=== Begin Enclosure ===
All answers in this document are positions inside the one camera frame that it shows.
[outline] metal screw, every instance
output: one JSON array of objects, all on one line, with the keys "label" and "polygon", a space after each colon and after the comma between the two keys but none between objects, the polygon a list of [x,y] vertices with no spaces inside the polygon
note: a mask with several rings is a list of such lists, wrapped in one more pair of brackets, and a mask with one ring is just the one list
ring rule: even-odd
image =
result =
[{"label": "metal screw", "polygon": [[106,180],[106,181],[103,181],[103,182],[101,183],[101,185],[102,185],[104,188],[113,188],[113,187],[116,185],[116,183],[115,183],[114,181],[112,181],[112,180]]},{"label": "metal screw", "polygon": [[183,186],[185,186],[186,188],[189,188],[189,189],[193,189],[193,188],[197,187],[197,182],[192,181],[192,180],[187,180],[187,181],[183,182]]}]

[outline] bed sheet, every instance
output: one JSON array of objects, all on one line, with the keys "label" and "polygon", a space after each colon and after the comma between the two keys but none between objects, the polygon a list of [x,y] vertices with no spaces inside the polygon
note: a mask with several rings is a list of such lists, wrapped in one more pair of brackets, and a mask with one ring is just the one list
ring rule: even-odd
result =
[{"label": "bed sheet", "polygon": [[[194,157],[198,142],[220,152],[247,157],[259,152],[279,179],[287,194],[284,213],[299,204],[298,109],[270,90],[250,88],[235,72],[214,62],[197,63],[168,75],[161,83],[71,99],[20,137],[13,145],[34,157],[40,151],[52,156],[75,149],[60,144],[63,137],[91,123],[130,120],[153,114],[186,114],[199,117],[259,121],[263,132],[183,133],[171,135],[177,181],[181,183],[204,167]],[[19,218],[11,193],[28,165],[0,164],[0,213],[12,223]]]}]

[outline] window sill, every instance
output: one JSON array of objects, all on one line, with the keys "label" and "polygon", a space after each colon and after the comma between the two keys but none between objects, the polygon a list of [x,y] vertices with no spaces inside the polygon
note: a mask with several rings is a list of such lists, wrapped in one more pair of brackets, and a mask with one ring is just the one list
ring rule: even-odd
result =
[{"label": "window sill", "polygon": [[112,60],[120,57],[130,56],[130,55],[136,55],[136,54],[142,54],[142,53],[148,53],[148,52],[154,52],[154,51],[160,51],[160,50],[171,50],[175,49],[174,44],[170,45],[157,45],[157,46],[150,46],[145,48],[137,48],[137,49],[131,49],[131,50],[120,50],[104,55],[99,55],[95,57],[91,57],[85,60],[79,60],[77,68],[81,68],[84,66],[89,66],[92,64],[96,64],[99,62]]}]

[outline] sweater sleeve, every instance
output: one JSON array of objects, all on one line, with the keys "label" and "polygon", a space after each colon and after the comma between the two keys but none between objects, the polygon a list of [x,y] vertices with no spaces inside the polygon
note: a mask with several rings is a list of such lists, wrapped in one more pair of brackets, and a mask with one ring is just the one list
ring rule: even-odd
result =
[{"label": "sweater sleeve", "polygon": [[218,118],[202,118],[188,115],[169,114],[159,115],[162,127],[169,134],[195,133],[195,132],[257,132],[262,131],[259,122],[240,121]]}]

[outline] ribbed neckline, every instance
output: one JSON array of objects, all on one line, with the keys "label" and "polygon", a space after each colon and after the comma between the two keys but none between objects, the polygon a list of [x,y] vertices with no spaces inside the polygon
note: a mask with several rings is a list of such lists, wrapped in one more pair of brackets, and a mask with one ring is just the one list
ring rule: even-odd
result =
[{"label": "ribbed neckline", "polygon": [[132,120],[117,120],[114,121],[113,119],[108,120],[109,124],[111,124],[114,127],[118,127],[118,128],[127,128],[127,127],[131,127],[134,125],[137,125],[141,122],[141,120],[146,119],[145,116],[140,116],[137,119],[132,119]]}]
=== End Enclosure ===
=== Begin Enclosure ===
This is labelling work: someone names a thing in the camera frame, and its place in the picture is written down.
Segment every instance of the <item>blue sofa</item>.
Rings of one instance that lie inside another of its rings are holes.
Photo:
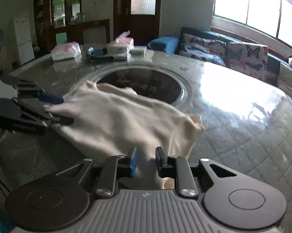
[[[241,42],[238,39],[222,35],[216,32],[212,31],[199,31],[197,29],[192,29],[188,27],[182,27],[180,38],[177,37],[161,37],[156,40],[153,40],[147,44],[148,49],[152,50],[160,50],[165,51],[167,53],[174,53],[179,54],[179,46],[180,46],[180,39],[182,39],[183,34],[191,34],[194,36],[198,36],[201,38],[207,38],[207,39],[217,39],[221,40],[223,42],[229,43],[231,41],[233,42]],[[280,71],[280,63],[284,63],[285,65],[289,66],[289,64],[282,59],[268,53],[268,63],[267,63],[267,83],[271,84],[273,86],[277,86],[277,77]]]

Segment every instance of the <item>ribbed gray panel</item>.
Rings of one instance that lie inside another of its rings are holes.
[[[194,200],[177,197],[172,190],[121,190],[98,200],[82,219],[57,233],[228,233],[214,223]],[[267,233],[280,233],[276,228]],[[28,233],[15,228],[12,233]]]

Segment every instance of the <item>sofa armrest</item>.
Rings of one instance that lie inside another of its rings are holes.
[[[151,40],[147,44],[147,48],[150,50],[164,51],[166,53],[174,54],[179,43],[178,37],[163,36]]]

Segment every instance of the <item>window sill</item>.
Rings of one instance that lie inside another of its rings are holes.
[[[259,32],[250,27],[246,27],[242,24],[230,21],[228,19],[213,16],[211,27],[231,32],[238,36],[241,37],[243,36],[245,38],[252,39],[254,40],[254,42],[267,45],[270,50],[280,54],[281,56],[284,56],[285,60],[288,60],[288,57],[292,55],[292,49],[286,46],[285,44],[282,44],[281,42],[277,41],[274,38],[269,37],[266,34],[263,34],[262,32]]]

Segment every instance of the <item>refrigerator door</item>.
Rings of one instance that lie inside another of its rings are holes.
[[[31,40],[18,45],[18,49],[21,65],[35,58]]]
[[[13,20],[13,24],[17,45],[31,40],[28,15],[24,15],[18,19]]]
=== End Enclosure ===
=== Begin Enclosure ===
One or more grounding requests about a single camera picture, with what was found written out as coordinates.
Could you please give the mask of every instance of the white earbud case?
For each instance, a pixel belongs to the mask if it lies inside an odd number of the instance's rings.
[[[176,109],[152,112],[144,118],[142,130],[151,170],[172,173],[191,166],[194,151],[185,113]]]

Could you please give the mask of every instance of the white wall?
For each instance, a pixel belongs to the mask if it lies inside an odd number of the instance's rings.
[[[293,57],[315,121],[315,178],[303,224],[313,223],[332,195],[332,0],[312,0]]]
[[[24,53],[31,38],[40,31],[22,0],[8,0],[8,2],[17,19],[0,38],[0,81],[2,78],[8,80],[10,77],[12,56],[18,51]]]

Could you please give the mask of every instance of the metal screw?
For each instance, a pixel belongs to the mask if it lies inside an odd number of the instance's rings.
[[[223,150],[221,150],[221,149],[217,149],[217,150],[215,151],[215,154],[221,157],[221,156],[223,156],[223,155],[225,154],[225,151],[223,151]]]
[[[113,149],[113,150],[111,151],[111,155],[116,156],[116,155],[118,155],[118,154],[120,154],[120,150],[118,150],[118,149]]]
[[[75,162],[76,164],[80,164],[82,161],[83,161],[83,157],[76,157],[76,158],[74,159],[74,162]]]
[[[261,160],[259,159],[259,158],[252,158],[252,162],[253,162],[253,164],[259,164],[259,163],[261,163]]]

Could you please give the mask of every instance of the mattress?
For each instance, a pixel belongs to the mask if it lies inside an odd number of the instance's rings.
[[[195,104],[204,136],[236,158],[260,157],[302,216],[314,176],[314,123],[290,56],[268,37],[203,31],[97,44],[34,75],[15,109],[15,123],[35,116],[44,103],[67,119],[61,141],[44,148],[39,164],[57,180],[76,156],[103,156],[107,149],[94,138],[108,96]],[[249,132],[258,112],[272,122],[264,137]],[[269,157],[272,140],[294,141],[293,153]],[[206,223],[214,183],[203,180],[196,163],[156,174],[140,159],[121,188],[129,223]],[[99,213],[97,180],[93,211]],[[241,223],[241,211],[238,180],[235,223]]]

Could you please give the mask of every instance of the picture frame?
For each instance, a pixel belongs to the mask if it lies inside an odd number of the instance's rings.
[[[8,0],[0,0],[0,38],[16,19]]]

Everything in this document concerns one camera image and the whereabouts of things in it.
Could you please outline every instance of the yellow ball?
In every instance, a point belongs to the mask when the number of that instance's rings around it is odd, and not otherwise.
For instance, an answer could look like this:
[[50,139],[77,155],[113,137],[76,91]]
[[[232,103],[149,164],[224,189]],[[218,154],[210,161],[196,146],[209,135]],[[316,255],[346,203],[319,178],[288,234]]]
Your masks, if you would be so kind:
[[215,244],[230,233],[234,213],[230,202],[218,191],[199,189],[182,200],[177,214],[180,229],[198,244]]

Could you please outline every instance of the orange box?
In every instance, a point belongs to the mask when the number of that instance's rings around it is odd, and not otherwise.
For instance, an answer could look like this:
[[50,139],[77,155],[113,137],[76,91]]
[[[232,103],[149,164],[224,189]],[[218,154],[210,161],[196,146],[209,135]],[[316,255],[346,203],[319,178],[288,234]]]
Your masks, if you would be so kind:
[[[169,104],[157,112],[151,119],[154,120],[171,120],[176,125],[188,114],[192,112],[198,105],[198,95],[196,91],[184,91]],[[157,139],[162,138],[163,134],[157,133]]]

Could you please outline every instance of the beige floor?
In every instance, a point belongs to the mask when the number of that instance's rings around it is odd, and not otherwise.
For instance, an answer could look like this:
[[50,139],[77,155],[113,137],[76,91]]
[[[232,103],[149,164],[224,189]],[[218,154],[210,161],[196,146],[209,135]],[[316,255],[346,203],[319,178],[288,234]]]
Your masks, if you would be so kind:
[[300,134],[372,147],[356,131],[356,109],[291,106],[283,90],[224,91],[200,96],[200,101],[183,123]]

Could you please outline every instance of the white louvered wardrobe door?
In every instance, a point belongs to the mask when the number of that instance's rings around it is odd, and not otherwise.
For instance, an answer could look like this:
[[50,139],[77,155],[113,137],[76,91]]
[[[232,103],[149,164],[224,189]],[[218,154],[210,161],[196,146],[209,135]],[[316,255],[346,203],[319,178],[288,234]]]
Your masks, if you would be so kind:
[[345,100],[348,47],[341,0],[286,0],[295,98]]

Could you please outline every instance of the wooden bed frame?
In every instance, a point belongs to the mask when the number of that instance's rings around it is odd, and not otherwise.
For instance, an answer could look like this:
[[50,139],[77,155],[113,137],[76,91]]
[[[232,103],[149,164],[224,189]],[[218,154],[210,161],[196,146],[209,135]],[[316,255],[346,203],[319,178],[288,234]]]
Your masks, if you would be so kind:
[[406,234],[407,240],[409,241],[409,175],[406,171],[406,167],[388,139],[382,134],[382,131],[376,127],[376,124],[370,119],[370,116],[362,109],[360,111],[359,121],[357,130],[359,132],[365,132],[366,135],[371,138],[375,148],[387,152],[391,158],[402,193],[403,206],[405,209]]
=== End Enclosure ===
▶ [Your objective]:
Within the material above, output exactly the lines from the one with "All answers in" through the one with "[outline] window sill, every instance", end lines included, and nothing besides.

▶ [Answer space]:
All answers in this document are positions inside the one camera frame that it shows.
[outline] metal screw, every instance
output: one JSON array of objects, all on one line, with the keys "label" and "polygon", a space after each colon and after the comma between the two keys but none between objects, the polygon a list of [x,y] vertices with no spaces inside the polygon
note: a mask with several rings is a list of such lists, wrapped in one more pair of brackets, and a mask with one ring is just the one list
ring rule: even-odd
image =
result =
[{"label": "metal screw", "polygon": [[106,180],[106,181],[103,181],[103,182],[101,183],[101,185],[102,185],[104,188],[113,188],[113,187],[116,185],[116,183],[115,183],[114,181],[112,181],[112,180]]},{"label": "metal screw", "polygon": [[183,186],[185,186],[186,188],[189,188],[189,189],[193,189],[193,188],[197,187],[197,182],[192,181],[192,180],[187,180],[187,181],[183,182]]}]

[outline] bed sheet, every instance
output: one JSON array of objects, all on one line, with the keys "label" and "polygon", a space after each colon and after the comma between the two keys but none between objects, the polygon a list of [x,y] vertices with no spaces inside the polygon
note: a mask with several rings is a list of such lists, wrapped in one more pair of brackets, and a mask with one ring is just the one list
ring rule: even-odd
result =
[{"label": "bed sheet", "polygon": [[[194,157],[198,142],[220,152],[247,157],[259,152],[279,179],[287,194],[284,213],[299,204],[298,109],[270,90],[250,88],[235,72],[214,62],[197,63],[168,75],[161,83],[71,99],[20,137],[13,145],[34,157],[40,151],[52,156],[75,149],[60,144],[63,137],[91,123],[130,120],[153,114],[186,114],[199,117],[259,121],[263,132],[183,133],[171,135],[177,181],[181,183],[204,167]],[[19,218],[11,193],[28,165],[0,164],[0,213],[12,223]]]}]

[outline] window sill, every instance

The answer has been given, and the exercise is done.